▶ [Assignment]: What lines in the entries below contain the word "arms"? Copy all of them.

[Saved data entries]
===
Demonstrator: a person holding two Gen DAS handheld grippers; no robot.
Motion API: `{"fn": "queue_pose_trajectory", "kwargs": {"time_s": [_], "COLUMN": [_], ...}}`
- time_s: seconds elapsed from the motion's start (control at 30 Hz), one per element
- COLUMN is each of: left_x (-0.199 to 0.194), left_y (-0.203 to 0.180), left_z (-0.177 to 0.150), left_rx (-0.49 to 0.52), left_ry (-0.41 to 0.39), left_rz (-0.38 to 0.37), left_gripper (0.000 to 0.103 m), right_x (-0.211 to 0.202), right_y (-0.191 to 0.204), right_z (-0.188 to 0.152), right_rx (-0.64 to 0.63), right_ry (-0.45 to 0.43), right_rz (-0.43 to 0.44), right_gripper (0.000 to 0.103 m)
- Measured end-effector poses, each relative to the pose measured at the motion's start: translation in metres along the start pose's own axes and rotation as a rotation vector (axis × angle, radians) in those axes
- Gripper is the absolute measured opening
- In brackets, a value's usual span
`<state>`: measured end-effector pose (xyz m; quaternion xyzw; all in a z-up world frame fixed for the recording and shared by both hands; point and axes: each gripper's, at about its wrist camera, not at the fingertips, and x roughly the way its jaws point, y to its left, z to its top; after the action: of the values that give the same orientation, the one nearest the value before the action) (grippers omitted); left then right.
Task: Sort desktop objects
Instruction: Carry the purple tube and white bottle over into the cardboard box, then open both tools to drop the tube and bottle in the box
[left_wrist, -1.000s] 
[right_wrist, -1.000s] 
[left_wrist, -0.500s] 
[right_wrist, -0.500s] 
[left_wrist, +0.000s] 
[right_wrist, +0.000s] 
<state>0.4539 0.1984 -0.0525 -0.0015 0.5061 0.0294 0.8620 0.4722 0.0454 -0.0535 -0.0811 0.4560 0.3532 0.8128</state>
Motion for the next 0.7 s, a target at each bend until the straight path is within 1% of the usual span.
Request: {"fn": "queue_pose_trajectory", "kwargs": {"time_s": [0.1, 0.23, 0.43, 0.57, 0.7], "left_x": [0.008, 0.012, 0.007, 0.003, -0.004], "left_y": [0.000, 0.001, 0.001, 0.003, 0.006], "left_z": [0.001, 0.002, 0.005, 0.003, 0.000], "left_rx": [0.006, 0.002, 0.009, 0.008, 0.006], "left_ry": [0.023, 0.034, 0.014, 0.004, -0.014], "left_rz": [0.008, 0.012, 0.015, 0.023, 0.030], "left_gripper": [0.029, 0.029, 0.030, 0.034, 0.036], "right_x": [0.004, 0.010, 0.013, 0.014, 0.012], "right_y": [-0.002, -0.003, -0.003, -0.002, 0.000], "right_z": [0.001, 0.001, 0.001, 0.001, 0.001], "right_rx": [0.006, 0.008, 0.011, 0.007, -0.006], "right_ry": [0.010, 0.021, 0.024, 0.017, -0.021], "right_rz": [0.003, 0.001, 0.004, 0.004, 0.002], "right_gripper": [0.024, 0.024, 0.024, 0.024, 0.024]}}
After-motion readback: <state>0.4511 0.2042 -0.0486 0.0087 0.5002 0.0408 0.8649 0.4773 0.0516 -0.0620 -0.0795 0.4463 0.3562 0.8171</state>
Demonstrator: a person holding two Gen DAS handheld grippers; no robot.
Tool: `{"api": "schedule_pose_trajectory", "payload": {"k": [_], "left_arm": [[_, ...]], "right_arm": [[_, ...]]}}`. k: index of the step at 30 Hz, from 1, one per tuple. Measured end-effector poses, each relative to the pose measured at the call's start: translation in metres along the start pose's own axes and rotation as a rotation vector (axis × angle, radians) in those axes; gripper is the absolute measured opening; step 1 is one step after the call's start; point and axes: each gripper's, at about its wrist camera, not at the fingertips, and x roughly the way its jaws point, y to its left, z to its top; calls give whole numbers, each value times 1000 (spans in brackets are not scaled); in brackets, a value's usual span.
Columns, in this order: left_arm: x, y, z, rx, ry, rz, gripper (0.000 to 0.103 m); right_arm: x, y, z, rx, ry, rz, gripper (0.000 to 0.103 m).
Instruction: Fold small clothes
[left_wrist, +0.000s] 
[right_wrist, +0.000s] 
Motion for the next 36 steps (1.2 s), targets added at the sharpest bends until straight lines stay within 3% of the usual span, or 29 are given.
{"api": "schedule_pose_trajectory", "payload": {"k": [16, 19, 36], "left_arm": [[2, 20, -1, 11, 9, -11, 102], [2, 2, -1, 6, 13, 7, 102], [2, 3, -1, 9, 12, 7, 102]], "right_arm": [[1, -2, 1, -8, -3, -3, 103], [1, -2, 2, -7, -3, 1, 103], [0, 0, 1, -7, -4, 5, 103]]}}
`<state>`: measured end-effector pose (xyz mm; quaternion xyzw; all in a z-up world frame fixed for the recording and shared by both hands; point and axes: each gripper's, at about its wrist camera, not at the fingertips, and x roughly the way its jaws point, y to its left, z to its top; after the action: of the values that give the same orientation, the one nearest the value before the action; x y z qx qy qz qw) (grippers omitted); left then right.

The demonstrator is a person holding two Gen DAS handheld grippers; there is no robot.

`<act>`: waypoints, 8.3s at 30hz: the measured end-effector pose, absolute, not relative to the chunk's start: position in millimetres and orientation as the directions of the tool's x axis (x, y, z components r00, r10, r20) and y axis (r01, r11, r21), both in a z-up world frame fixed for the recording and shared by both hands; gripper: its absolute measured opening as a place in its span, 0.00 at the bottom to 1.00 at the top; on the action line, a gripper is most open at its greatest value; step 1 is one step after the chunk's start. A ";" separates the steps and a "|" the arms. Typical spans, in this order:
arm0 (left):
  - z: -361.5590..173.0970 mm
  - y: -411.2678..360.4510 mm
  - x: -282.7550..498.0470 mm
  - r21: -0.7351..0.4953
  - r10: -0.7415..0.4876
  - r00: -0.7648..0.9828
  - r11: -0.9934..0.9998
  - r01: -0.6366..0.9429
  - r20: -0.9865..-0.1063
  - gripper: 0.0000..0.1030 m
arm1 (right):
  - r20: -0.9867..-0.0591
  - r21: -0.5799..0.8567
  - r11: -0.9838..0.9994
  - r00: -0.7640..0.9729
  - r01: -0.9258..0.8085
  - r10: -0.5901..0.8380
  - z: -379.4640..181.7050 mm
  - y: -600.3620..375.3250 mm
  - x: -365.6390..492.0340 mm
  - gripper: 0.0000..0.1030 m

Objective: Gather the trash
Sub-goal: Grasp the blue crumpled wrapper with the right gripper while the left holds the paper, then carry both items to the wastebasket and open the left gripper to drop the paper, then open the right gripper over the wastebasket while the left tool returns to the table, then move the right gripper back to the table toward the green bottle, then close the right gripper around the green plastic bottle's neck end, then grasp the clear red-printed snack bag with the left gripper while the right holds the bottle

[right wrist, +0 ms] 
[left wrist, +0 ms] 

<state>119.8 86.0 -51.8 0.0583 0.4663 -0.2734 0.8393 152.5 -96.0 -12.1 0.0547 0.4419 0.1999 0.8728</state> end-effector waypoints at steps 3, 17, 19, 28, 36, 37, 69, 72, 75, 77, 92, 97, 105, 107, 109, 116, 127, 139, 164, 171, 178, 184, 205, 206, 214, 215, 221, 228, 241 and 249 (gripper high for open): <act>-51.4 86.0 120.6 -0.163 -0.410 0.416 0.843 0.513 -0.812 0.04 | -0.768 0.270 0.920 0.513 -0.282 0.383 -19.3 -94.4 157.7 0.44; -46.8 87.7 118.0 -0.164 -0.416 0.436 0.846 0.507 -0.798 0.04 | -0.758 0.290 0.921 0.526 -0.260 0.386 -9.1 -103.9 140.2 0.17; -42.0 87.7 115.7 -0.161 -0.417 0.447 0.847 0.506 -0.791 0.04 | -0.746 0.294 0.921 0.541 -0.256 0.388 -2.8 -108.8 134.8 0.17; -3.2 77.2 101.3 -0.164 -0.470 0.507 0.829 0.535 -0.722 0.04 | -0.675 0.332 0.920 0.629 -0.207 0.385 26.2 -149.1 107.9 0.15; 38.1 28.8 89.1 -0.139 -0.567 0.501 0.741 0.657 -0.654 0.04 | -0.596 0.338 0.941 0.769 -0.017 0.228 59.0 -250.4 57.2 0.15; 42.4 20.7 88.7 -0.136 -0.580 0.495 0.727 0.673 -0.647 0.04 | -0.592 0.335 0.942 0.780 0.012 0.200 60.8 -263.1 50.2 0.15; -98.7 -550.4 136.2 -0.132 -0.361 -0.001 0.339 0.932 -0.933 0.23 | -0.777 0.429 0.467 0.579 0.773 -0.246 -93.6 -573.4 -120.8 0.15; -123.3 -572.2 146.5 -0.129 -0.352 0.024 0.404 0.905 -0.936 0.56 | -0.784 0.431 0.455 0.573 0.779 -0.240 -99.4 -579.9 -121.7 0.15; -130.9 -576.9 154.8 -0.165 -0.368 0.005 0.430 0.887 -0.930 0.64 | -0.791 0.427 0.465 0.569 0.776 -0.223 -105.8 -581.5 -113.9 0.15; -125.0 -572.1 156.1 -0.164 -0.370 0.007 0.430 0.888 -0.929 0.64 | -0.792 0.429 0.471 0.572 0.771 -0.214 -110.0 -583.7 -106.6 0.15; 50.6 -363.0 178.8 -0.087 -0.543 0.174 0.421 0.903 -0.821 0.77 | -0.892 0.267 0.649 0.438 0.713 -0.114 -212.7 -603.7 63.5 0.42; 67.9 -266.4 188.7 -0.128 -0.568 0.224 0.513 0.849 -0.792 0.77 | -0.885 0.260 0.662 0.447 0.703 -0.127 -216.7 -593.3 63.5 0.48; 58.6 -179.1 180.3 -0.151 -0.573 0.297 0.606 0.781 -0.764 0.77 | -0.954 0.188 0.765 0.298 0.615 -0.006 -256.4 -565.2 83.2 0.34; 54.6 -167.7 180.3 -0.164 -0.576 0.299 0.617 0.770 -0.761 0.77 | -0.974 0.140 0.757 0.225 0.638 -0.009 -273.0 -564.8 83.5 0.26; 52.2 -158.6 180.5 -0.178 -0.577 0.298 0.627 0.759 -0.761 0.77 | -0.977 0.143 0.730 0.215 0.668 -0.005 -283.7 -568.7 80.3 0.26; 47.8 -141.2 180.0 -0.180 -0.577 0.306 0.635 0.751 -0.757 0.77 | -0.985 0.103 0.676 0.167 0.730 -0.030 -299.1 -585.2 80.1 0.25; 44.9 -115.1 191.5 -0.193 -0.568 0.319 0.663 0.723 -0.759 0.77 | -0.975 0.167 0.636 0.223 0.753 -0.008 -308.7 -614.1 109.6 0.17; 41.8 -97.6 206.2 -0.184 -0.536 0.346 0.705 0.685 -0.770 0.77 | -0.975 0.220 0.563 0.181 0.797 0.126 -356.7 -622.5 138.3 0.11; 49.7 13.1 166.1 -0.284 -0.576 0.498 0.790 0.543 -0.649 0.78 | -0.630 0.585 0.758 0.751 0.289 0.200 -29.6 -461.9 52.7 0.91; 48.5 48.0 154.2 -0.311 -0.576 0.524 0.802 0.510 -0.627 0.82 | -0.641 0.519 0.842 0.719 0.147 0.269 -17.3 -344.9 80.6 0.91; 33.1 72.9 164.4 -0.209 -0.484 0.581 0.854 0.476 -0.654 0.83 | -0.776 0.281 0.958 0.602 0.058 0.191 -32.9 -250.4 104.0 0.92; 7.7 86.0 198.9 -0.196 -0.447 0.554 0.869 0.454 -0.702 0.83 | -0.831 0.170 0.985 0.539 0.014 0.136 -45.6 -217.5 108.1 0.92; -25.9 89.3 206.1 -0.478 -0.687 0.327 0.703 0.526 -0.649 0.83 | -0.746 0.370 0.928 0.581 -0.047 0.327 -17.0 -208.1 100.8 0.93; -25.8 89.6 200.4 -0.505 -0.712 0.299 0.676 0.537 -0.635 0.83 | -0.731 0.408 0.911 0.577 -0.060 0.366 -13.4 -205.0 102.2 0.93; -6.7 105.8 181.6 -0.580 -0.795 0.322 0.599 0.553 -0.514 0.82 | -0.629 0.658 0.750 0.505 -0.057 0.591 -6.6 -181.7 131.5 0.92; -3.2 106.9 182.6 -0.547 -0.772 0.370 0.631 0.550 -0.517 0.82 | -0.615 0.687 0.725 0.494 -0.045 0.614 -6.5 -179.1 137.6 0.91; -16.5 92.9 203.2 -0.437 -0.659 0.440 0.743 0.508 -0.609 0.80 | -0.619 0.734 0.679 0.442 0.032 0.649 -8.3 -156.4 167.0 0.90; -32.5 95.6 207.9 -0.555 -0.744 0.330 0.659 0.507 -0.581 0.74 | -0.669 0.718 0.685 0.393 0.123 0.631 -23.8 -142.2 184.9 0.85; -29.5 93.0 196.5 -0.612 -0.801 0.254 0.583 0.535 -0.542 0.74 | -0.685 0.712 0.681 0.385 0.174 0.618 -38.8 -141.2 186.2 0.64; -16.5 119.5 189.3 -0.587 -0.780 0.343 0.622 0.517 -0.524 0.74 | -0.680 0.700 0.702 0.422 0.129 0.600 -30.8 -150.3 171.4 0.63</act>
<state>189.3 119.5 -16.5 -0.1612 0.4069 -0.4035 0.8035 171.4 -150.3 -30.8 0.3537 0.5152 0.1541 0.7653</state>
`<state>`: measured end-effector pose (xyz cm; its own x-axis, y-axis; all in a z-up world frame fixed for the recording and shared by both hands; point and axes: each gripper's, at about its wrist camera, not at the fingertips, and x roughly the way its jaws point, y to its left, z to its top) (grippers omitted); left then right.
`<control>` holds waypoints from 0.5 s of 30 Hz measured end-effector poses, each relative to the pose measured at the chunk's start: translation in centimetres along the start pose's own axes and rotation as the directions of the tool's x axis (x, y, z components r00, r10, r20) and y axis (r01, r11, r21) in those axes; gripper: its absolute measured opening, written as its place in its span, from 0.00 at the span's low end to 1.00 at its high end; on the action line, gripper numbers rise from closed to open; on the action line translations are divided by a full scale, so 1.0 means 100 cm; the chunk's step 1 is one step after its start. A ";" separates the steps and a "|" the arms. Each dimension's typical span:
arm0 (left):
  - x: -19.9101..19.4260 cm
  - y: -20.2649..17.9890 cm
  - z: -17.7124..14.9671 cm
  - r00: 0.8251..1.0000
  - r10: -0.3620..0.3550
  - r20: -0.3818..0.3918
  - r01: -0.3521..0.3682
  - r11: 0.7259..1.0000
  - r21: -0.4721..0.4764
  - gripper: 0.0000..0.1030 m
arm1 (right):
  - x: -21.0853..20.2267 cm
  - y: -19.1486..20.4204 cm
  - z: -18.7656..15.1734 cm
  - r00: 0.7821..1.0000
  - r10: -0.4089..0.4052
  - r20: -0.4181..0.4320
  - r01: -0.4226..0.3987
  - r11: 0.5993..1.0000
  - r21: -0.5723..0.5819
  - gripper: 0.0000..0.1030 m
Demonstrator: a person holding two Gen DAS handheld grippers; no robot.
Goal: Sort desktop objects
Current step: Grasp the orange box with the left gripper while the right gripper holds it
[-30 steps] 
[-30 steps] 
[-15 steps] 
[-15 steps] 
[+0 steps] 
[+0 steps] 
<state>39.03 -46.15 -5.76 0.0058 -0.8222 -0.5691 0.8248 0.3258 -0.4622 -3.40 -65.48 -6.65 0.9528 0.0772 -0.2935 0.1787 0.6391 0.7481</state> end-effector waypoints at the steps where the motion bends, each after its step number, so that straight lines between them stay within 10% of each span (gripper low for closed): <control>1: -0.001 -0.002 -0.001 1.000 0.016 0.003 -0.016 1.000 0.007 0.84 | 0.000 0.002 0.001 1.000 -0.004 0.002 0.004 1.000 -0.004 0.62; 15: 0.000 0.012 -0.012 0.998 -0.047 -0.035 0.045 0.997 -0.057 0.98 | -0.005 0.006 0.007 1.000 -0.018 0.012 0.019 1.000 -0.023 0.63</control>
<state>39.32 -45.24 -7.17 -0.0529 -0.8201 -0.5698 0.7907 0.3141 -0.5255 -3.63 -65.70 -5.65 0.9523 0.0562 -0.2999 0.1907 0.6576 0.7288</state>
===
▶ [Answer section]:
`<act>`: waypoints, 8.3s at 30hz: the measured end-effector pose, absolute, not relative to the chunk's start: position in millimetres and orientation as the directions of the tool's x axis (x, y, z components r00, r10, r20) and y axis (r01, r11, r21), both in a z-up world frame fixed for the recording and shared by both hands; gripper: its absolute measured opening as a place in its span, 0.00 at the bottom to 1.00 at the top; on the action line, a gripper is most open at its greatest value; step 1 is one step after the chunk's start. A ";" separates the steps and a "|" the arms. Typical spans, in this order:
`<control>` holds waypoints from 0.5 s of 30 Hz measured end-effector poses, each relative to the pose measured at the chunk's start: translation in centimetres along the start pose's own axes and rotation as the directions of the tool's x axis (x, y, z components r00, r10, r20) and y axis (r01, r11, r21) in those axes; gripper: its absolute measured opening, written as its place in its span, from 0.00 at the span's low end to 1.00 at its high end; on the action line, gripper numbers rise from closed to open; on the action line translations are divided by a full scale, so 1.0 means 100 cm; the chunk's step 1 is one step after its start. A ";" separates the steps and a "|" the arms. Each dimension's typical span:

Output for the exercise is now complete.